Mainland e-commerce giant Alibaba Group has split its recently privatised flagship company, Alibaba.com, into two separate firms in a restructure designed to boost its operating efficiency.
It is the latest organisational change by Hangzhou-based Alibaba since June last year, when it split online retail services unit Taobao into three wholly owned subsidiaries, each focused on specific e-commerce market segments.
Group spokeswoman Florence Shih said Alibaba.com, the world's biggest business-to-business e-commerce services provider, had been transformed into two new operations: Alibaba.com International Business and Alibaba.com Small Business.
Wu Minzhi was appointed president of the English-language international trading business, which had 27.34 million registered users as of March 31. Ye Peng is president of the Chinese-language, small business arm, which had 52.44 million users by the same date.
Both executives will report to Jack Ma Yun, the chairman and chief executive of parent Alibaba.
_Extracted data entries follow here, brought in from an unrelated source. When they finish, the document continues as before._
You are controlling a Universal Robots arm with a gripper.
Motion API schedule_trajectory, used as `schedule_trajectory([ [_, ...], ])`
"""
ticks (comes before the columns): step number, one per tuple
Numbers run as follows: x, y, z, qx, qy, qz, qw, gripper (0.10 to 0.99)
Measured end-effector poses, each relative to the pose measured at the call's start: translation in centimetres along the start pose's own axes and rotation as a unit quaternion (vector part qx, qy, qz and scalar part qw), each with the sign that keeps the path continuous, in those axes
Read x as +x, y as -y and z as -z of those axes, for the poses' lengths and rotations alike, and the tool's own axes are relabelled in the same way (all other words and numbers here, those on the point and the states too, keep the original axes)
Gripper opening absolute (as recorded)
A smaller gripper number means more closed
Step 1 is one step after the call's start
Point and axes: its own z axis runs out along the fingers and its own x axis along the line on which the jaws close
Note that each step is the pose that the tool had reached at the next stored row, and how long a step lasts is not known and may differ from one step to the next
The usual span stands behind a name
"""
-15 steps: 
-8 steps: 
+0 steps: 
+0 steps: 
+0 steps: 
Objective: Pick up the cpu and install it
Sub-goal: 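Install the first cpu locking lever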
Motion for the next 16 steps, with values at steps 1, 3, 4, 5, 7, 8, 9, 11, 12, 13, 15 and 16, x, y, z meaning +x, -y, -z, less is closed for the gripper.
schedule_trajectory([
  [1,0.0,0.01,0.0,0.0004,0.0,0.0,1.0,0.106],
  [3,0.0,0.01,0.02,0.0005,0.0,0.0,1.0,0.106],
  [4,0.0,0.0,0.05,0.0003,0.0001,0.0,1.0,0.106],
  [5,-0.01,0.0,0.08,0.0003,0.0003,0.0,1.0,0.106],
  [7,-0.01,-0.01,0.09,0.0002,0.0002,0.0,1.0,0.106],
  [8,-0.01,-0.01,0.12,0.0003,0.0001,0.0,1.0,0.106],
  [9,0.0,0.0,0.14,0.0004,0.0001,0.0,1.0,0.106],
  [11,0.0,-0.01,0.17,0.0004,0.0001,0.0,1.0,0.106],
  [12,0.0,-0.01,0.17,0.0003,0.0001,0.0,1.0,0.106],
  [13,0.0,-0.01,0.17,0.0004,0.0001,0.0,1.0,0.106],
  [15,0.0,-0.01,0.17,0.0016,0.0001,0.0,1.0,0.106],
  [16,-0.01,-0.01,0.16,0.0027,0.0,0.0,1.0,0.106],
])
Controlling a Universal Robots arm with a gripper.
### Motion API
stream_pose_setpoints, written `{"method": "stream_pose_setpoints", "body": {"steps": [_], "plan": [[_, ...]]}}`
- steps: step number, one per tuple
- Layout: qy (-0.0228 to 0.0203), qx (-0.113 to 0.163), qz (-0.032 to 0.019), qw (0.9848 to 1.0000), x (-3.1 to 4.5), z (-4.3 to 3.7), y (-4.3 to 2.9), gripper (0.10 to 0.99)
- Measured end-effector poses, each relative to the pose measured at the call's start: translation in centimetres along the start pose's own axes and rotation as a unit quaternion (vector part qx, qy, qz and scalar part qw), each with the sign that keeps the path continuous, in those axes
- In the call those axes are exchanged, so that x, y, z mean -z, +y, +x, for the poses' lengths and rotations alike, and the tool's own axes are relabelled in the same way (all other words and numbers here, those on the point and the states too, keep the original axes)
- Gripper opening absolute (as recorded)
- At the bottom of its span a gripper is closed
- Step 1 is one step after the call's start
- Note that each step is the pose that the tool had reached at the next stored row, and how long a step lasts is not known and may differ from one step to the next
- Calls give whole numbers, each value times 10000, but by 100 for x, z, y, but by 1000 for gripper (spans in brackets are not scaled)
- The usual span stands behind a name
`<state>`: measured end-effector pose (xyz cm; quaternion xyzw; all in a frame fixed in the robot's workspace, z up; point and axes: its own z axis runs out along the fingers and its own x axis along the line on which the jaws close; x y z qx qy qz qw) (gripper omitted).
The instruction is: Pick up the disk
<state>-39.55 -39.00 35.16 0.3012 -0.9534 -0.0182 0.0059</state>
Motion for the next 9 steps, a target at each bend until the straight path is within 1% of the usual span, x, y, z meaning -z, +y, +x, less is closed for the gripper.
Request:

Jonathan Lu Zhaoxi, who served as the chief executive of the previously Hong Kong-listed Alibaba.com, was promoted earlier this month to chief data officer of the parent company.
The former publicly traded subsidiary withdrew its Hong Kong listing on June 20 after parent Alibaba bought the 27 per cent minority shares in the firm that it did not own for a total cash consideration of HK$19.6 billion.